» TASK TO COMPLETE
The entries below contain a stretch that opens with the line containing "(425, 326), and" and closes with the line containing "indicate the person's"; set down that stretch exactly, both ends included, and nothing else.

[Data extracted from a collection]
***

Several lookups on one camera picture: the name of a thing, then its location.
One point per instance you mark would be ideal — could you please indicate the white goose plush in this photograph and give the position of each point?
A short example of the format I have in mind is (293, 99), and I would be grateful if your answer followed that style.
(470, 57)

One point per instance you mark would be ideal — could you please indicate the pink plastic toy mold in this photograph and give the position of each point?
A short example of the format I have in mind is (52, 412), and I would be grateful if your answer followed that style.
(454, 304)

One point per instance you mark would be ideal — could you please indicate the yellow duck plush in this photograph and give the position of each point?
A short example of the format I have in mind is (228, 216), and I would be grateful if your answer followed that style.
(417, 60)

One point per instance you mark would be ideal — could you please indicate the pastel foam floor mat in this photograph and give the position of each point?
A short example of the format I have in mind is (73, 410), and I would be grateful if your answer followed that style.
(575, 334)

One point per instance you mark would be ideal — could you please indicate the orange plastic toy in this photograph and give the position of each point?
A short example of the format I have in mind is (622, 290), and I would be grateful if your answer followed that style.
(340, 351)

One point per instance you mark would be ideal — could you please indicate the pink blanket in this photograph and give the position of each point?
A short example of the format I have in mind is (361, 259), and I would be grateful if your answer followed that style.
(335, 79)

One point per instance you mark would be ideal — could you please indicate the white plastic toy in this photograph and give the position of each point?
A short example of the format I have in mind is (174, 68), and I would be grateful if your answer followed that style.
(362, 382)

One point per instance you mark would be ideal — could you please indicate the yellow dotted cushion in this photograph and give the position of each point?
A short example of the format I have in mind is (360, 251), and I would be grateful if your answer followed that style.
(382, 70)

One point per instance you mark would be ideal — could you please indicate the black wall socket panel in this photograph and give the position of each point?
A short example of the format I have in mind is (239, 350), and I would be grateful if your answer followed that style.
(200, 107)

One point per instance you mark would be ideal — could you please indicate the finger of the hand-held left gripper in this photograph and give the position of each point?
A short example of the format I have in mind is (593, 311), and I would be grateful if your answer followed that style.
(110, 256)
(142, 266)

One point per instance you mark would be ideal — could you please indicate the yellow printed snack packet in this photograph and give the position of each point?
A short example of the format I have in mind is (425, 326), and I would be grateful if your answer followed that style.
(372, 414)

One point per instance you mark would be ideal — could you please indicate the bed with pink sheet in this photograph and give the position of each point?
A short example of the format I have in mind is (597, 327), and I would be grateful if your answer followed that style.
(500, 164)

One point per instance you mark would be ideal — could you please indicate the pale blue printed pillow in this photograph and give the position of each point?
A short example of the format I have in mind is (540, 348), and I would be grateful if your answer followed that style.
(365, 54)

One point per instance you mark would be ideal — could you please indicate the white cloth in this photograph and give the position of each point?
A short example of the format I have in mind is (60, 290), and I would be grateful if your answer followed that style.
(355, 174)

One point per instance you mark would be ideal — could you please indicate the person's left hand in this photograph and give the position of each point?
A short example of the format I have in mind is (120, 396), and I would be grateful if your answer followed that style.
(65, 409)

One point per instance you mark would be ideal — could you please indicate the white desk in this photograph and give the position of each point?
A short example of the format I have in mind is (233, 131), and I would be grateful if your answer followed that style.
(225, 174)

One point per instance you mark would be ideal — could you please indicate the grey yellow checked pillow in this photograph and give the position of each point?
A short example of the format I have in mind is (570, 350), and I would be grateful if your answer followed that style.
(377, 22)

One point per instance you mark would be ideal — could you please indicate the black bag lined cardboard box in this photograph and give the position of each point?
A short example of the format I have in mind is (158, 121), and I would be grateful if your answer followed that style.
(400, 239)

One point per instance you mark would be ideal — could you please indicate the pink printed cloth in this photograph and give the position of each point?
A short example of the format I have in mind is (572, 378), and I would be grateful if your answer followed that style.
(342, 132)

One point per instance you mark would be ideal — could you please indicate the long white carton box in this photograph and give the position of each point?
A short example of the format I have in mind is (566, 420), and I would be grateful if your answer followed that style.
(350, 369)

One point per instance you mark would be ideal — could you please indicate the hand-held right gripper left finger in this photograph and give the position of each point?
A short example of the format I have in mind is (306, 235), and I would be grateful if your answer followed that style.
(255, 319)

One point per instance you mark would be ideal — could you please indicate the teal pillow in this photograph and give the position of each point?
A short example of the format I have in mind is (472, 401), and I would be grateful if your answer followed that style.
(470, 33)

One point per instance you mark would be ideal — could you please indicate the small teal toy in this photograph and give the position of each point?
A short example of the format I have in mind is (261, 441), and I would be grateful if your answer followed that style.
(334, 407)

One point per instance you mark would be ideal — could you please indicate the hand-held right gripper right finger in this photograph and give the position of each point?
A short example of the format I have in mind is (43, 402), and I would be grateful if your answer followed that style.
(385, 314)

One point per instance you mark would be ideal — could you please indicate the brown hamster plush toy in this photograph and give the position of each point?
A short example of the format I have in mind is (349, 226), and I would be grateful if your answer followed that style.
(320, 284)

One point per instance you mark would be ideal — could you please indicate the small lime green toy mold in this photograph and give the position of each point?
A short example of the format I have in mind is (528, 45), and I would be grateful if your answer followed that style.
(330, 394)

***

» ANSWER BOX
A short example of the format I have in mind is (425, 326), and I would be grateful if your answer followed that style.
(372, 414)

One point per instance you mark would be ideal — could you please indicate the bed with pink sheet in this photograph and give the position of each point?
A short example of the format I have in mind is (597, 327), and I would be grateful if your answer followed that style.
(500, 164)

One point per instance you mark would be ideal — could you please indicate the pale blue printed pillow in this photograph and give the position of each point?
A short example of the format I have in mind is (540, 348), and I would be grateful if your answer followed that style.
(365, 54)

One point per instance you mark would be ideal — could you please indicate the white cloth in this photograph and give the position of each point?
A short example of the format I have in mind is (60, 290), and I would be grateful if your answer followed that style.
(355, 174)

One point per instance you mark would be ideal — could you please indicate the person's left hand in this photograph and give the position of each point?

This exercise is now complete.